A packed courtroom at the Multnomah County Justice Center cleared out in an instant, this morning, when it came time for protestors arrested at a rally this weekend to face charges.

Turns out, there are no charges.

A deputy district attorney read off the names attached to "no complaints," cases where cops made arrests but the DA's office decided not to proceed, and Saturday's arrestees were free to go. The defendants had been arrested on misdemeanor counts of disorderly conduct and interfering with a police officer.

Some people quietly cheered at hearing their name, but no one was really surprised—least of all the lawyer who'd come to represent them.

"It makes sense, because we've won your right to have a jury trial," attorney Stu Sugarman told the protestors out in the hall. "It's very expensive. I think they just don't want to deal with you."

Sugarman was talking about an Oregon Supreme Court decision that came down last year, ruling that demonstrators arrested during Occupy Portland were entitled to a trial—even if prosecutors chose to downgrade their charges to noncriminal violations. Such downgrading was possible in the case of this weekend's arrestees, but since they had representation from the National Lawyers Guild—an organization that offers free representation for people arrested during political demonstrations—prosecutors might have been in for a fight.

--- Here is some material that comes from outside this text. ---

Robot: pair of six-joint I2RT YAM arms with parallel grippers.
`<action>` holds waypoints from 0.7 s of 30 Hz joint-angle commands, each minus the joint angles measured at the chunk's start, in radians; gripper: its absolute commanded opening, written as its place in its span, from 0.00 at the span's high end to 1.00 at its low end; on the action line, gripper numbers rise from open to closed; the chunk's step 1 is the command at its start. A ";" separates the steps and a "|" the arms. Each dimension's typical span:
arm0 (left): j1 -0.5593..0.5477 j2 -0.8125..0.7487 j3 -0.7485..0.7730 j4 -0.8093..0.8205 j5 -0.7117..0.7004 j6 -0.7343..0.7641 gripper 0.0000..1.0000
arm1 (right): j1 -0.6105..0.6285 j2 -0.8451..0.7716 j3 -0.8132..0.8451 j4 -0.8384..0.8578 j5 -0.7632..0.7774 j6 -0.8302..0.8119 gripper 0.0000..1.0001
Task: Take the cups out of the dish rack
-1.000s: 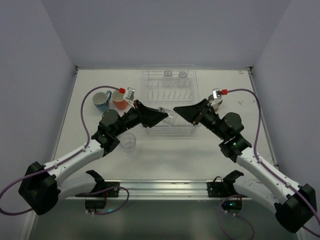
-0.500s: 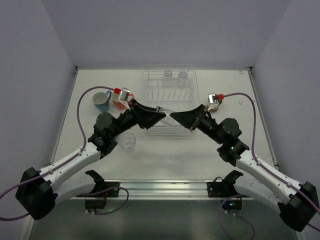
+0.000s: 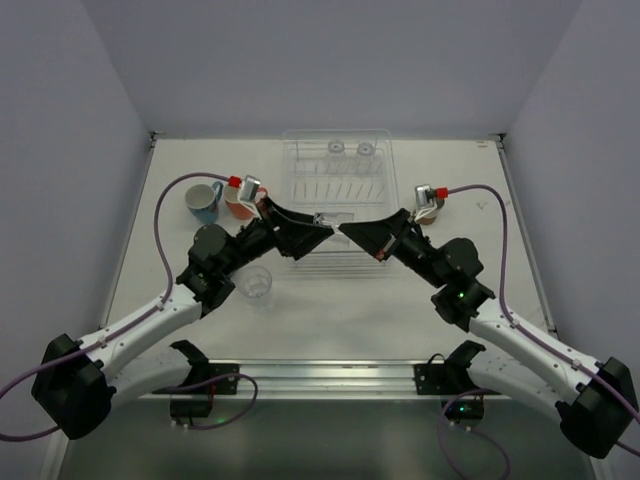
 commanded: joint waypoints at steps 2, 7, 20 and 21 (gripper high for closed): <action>0.001 -0.089 0.051 -0.145 -0.088 0.134 0.00 | -0.004 -0.045 0.023 -0.076 0.106 -0.082 1.00; 0.001 -0.169 0.135 -0.467 -0.202 0.307 0.00 | -0.016 -0.109 0.098 -0.309 0.205 -0.242 1.00; 0.003 -0.365 0.127 -0.983 -0.380 0.640 0.00 | -0.415 -0.002 0.382 -0.994 0.522 -0.570 1.00; 0.001 -0.365 0.124 -0.988 -0.374 0.648 0.00 | -0.423 0.025 0.401 -1.020 0.590 -0.592 1.00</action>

No one has an interest in that.

"Their main objective is to get people off of the streets," Sugarman said of the officers at Saturday's protest. "They've accomplished that, and now they just don't want to deal with you."

It's worth noting, though, that the DA's office could still change its mind and charge any or all of the protestors.

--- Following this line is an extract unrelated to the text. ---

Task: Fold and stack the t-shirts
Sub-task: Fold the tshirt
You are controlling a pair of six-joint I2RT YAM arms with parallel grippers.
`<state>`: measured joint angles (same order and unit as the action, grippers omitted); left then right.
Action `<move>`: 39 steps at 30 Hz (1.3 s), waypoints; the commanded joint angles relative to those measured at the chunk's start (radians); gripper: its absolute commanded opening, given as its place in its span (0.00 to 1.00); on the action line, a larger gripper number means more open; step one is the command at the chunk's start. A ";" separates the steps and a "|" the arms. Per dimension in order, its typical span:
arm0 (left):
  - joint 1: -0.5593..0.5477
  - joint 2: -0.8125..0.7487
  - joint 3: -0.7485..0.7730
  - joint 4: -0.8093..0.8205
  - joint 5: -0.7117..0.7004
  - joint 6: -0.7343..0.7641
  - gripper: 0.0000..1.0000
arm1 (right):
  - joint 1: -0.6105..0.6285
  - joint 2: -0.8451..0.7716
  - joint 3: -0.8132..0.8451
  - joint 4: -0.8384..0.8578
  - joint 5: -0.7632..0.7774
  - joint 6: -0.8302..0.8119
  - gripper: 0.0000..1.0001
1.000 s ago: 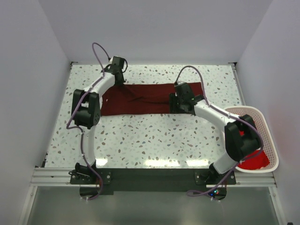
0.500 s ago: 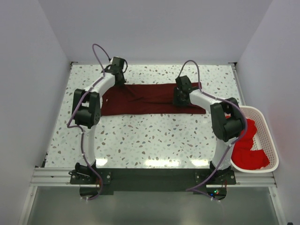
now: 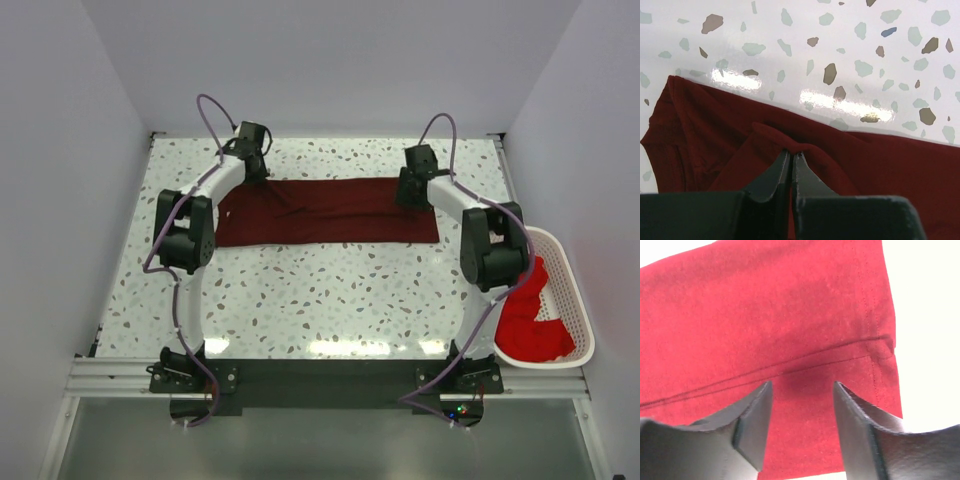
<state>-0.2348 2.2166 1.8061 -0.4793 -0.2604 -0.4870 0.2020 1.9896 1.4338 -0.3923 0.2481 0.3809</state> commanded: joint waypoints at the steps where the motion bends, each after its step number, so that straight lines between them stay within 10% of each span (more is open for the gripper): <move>1: 0.012 -0.020 0.007 0.015 0.012 -0.015 0.06 | 0.002 -0.098 -0.035 0.021 -0.084 -0.005 0.57; 8: 0.012 -0.040 0.022 -0.038 0.020 -0.021 0.09 | 0.121 -0.158 -0.115 0.191 -0.354 -0.020 0.61; 19: 0.058 -0.122 -0.022 -0.030 0.056 -0.028 0.58 | 0.341 -0.023 -0.096 0.547 -0.535 0.226 0.59; 29: 0.207 -0.152 -0.165 0.134 0.491 -0.154 0.58 | 0.442 0.095 -0.062 0.731 -0.354 0.562 0.57; 39: 0.218 -0.144 -0.198 0.163 0.524 -0.173 0.49 | 0.514 0.199 0.028 0.747 -0.147 0.768 0.52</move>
<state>-0.0166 2.0777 1.6207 -0.3714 0.2234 -0.6445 0.7021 2.1551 1.4033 0.2817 -0.0113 1.0550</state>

Also worth mentioning: The rough circumstances under which Portland cops released at least one of the people arrested on Saturday. Portland blogger and activist Hart Noecker says police put his backpack— containing his wallet, keys, and cell phone—into evidence, rather than checking it in at the jail (arrestees were taken for "interrogation" to East Precinct, out on SE 106th, before being brought back downtown and booked into the justice center).

That meant Noecker had no money, no way to get into his home, and no way to call friends when he was released Sunday morning, and couldn't claim his possessions until the following day. He says he tapped on a friend's window and found a place to sleep. When around 40 demonstrators descended on Portland City Hall yesterday afternoon to file complaints against the police, Noecker still hadn't been home.